Hi @gauravshukla914, if you can build librealsense with Python wrapper successfully, then the library pyrealsense2.so should be under /usr/local/lib and not necessary to install via pip3 anymore.
Ah, sorry, the wiki is out of date on this point. The vehicle no longer appears in Africa but instead you must set the EKF origin… the easiest way being to use MP’s right-mouse-button menu and select, “Set Home Here” >> “Set EKF Origin Here”.
Nice! I was worrying the system wouldn’t fuse the vision positioning data if I manually set the EKF origin.
For the pi connection, is it possible to connect it through gpio? The wiki page tells connecting autopilot telem - PiConnectLite serial - pi gpio. Are there extra stuffs needs to be setting up if I skip the PiConnectLite part?
I would like to avoid serial-USB converter if possible, because I think gpio is more secured.
You can certainly connect the autopilot to the PI directly using some of the pins on the RPI4. In fact, the PiConnectLite doesn’t do a huge amount except make it easy to connect a power supply and the telemetry cable properly and securely. It’s recommended but optional.
Finally figure out the gpio serial. I’m now connecting Ardupilot and pi through gpio. Old problem, bluetooth occupied it. There should be some setting in pi needed to disable the bluetooth but never mentioned. I thought APSync had setup for me but apparently it didn’t.

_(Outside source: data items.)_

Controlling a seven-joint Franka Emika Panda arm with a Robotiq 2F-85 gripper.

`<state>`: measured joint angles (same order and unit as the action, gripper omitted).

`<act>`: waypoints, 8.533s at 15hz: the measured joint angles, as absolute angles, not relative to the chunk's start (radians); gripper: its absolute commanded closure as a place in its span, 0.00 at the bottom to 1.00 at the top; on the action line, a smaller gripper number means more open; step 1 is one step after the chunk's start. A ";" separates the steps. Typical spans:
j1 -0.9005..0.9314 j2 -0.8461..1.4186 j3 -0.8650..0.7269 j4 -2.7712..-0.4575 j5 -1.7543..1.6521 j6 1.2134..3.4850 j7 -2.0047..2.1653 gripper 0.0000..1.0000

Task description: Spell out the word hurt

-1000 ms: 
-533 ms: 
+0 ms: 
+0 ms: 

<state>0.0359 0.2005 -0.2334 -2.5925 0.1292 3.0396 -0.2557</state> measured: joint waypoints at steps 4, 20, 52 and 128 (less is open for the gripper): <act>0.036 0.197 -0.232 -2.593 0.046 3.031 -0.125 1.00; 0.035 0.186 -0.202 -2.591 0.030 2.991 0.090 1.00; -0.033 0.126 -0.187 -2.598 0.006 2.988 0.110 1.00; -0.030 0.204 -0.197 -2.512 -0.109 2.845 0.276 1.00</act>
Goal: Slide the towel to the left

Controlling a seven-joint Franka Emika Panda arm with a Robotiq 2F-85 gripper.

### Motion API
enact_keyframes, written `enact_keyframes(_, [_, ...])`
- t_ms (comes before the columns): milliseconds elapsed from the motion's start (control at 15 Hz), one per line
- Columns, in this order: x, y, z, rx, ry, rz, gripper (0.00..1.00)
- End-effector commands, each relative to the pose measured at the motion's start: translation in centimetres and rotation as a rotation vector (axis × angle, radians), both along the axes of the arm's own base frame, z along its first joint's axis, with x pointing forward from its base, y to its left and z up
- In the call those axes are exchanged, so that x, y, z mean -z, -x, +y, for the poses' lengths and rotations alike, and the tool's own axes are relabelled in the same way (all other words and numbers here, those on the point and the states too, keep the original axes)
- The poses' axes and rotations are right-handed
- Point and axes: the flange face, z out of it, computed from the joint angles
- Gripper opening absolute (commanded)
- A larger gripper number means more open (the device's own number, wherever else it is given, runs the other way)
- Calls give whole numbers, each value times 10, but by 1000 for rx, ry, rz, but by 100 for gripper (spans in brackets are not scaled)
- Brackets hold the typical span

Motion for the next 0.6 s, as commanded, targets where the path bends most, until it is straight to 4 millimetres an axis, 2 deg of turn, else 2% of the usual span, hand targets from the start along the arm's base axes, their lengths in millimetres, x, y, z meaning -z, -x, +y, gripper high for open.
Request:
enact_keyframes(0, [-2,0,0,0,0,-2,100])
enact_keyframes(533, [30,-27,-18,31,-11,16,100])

Pi-Connect Lite documentation tells you how to enable its serial in raspbian, but not in ubuntu.
To do this
Edit /boot/firmware/syscfg.txt then add
# Disable Bluetooth
enable_uart=1
dtoverlay=disable-bt
(For pi3, the dtoverlay should be something like pi3-disable-bt. But I didn’t test it)
Hi I have issue with apsync-rpi-ubuntu-t265-latest.img.xz.It doesn`t boot on both rpi3 and rpi4 What could be mistake.The green led of rpi which is indicator of booting is doesnt flash stable and hdmi doesnt work.I have official power supply for both rpi.